Of all the lines in the material, tally those containing the string "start", and report nothing but the total.

^^^^

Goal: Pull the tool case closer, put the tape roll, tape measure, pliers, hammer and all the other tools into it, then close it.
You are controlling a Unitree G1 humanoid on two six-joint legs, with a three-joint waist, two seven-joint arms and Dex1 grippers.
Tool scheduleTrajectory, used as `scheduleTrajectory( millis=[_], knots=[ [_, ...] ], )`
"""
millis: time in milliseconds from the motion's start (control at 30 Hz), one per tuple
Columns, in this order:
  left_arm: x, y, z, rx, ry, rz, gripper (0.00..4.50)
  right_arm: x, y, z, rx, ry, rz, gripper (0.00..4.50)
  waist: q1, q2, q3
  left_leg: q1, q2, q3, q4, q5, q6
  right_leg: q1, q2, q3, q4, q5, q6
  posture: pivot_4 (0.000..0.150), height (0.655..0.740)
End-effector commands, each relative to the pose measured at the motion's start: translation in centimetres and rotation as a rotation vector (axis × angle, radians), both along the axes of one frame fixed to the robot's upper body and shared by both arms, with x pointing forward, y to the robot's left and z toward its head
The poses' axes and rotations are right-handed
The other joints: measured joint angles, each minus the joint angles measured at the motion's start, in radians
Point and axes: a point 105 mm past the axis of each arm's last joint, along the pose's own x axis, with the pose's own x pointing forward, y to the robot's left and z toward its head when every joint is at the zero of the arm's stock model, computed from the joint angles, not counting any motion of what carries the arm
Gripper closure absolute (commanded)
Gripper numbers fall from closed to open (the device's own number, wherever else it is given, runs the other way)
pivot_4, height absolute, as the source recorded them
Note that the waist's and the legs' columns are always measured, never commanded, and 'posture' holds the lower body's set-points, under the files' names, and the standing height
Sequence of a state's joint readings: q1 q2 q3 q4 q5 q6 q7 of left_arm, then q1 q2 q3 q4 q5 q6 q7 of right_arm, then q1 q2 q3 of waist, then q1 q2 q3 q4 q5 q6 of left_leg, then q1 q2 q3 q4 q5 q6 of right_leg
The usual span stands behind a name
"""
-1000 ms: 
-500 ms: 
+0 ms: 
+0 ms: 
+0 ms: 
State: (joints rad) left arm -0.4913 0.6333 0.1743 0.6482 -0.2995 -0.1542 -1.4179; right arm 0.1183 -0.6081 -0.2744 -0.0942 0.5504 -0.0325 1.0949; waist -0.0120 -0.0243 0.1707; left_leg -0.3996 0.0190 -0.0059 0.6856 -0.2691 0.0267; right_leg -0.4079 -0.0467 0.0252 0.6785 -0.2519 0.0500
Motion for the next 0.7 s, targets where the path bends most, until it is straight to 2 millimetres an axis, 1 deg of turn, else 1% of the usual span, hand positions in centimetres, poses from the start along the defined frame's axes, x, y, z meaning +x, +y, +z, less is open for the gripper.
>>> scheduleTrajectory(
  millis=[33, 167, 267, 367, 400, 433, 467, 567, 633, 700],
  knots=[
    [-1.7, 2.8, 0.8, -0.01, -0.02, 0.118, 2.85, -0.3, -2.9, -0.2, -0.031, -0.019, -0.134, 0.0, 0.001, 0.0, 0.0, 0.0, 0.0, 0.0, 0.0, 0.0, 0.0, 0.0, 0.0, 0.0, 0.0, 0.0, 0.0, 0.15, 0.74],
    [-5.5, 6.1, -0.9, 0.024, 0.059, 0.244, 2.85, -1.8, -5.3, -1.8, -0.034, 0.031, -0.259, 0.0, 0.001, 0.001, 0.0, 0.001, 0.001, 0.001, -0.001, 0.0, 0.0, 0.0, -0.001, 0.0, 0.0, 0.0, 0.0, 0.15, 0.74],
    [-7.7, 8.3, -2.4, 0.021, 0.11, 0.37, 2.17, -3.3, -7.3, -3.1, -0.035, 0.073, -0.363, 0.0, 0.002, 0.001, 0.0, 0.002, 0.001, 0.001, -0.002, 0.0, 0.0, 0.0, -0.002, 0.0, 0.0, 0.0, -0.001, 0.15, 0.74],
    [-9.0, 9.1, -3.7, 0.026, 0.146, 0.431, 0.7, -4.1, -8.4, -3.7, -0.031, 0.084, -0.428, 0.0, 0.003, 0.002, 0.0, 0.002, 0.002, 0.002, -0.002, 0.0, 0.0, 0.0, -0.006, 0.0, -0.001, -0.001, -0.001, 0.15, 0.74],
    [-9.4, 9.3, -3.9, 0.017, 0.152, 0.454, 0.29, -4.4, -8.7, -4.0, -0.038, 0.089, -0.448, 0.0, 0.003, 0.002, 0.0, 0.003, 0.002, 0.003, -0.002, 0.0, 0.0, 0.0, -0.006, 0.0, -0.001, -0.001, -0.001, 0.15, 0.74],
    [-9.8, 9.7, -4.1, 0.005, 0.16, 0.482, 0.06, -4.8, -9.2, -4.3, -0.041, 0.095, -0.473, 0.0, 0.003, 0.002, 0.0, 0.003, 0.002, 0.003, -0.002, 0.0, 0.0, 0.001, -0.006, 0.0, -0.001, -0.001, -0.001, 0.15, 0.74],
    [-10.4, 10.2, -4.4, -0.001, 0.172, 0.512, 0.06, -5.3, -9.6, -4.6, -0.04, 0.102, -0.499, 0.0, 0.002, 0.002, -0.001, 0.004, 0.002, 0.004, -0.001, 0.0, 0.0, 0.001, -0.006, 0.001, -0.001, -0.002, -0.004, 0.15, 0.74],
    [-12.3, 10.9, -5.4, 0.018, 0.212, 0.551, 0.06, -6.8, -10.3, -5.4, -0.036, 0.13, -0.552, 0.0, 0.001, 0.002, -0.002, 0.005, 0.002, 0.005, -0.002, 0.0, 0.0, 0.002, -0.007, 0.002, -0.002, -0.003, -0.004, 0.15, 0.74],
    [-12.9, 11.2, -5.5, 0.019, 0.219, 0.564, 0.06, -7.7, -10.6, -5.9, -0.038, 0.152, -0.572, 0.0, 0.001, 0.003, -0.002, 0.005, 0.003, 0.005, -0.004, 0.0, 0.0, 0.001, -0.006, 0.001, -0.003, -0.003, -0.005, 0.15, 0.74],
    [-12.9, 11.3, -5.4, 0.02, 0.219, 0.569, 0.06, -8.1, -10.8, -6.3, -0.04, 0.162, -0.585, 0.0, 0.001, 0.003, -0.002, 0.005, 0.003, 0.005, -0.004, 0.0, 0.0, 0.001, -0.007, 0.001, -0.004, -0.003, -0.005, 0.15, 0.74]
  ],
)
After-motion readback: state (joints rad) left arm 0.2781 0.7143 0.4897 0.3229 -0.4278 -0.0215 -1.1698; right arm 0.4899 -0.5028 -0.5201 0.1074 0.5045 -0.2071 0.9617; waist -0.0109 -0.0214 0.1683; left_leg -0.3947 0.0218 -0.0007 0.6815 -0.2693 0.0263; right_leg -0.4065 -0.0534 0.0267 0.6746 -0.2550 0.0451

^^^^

- _RESULT OF THIS TASK_: 4